At some point in life, most people stop asking questions. That curiosity they had when they were children disappears. A very important change takes place in them: they stop questioning things and begin to accept them passively. Just then critical thinking shuts down and autopilot kicks in. Thus they condemn themselves to stagnation and dissatisfaction because it is impossible to grow if you know the answers before asking the questions.
Each question is a world of new possibilities to discover
Certainties keep you where you are, doubts open new paths. Each question is an open door or a collapsing wall, it allows you to see beyond, to go beyond. Asking questions means that you have managed to get out of the established limits and are trying to see things from another perspective. Thus each question always contains the seed of growth. And, again for this reason, sometimes the answers you find are not so important, the important thing is that you have opened your mind a little more and you have found a new possibility that you previously could not glimpse. to ask new questions you can never go back. When you realize how much a simple question can expand your mind you start questioning everything. At that point the possibilities, which were previously very limited, are practically endless. You become a freer and more creative person, because you finally realize that the fact that things have always been done a certain way does not mean that that is the only way possible. You free yourself from the conditioning that society has imposed on you and that you have accepted for years.When this leap in quality occurs, you also find the passion for life, so that you return to having the attitude of a child who has a whole world in front of him. to discover. When you realize that the answers they have always given you are not enough and you have the courage to ask your own questions, it is as if you are being born again, but this time by establishing your own rules. And this is a priceless gift you give yourself.
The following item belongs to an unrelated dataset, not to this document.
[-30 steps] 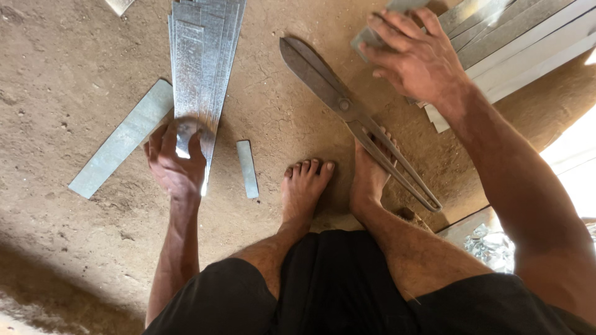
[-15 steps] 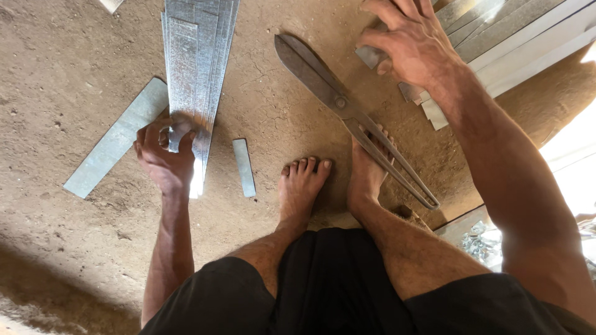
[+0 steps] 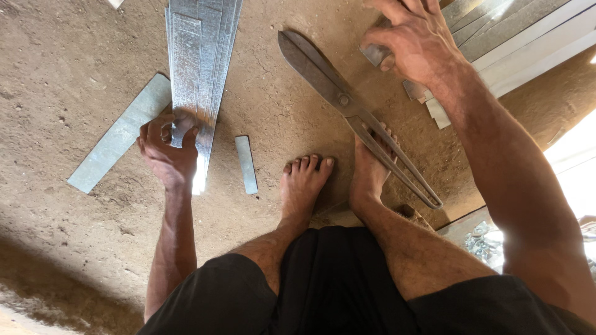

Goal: The person sits on the ground and cuts galvanized sheet metal into narrow strips using large hand shears, setting cut strips aside. The person then aligns the cut strips and bends them by hand along their length.

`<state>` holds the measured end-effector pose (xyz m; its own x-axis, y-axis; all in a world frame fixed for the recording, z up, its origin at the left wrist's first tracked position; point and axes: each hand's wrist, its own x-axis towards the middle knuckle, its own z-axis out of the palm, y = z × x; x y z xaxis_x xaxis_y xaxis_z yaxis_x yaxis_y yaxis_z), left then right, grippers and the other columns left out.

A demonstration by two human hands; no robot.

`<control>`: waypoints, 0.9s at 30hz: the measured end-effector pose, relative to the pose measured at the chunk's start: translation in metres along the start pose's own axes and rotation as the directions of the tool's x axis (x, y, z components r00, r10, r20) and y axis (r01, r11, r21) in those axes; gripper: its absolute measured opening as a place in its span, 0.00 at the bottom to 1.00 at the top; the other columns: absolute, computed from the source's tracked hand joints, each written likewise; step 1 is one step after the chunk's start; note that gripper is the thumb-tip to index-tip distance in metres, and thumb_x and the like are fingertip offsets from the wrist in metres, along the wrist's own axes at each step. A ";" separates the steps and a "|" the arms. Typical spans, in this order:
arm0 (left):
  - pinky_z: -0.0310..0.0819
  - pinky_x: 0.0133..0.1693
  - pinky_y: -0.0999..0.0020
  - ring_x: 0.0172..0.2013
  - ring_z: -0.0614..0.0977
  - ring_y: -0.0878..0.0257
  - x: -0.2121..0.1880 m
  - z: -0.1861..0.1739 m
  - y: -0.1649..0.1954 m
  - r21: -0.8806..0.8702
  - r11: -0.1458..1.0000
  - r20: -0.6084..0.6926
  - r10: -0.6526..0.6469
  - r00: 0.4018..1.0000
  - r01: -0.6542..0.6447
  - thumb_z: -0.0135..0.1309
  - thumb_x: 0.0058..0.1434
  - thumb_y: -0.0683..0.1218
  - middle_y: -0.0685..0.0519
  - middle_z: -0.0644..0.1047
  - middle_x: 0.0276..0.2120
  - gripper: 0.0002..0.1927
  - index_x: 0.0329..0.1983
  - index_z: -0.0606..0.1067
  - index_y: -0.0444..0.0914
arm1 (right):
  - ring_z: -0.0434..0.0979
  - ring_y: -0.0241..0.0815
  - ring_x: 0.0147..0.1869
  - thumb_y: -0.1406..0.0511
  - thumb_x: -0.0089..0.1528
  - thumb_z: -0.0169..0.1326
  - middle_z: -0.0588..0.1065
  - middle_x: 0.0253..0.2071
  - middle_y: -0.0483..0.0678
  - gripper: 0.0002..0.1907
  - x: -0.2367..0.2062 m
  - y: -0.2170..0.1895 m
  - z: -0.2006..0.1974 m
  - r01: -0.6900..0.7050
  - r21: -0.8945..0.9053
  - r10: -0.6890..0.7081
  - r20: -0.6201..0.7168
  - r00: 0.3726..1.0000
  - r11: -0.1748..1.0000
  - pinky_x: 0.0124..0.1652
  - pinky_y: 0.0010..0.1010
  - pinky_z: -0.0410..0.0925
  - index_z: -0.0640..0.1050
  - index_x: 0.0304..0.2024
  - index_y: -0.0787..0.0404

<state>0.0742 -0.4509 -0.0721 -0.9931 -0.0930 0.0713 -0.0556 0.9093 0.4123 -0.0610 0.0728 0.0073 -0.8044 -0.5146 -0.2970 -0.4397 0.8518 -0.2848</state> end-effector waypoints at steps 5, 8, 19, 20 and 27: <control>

Retrieve the "whys" of childhood
All children go through the “why” phase. This stage occurs between 2 and 4 years of age and indicates that the little one is actively trying to get to know his environment. Through these questions, children try to understand the world and make sense of it. Indeed, their questions reflect the development of thought and intelligence. The child wants to know, beyond what he sees, what things are made of, why they are made like this and what they are for.The precious side of this phase is that children have no taboos. They can ask for anything, things that often seem absurd to adults. However, the fact is that adults often find it difficult to satisfy the curiosity of children, because they do not know the answers.At that moment something happens in the mind of the adult: he realizes that he was once the same, and probably asked the same questions, but got no answers. He also realizes that growing up he didn't bother to find those answers, probably because someone told him those questions were meaningless. Recognizing this reality is too painful, so the adult simply repeats the learned pattern and tells the child that his question is meaningless. In fact, the philosopher Fernando Savater once said that: “the problem is not the questions that children ask, but rather those we have to ask ourselves later.” However, as we grow up we must recover this curiosity, because only in this way will we be able to see the world differently. And the best way to do this is to go back to the “whys.” Asking the why of things is a great strategy to stimulate thought and creativity, to go beyond the rules, challenge the status quo and think outside the box. to ask questions, without fear that they may seem ridiculous or inadequate. Question everything, even those things that you have always taken for granted or that you consider absolute truths.The most interesting thing about this process is that you don't even need to find answers. Indeed, this is not the goal, the idea is simply to activate thought and guide it in a completely new direction. At first, you will discover very interesting things about your environment and society, then you will encounter interesting things about yourself. At that point you will never go back because you will have embarked on the path of self-determination.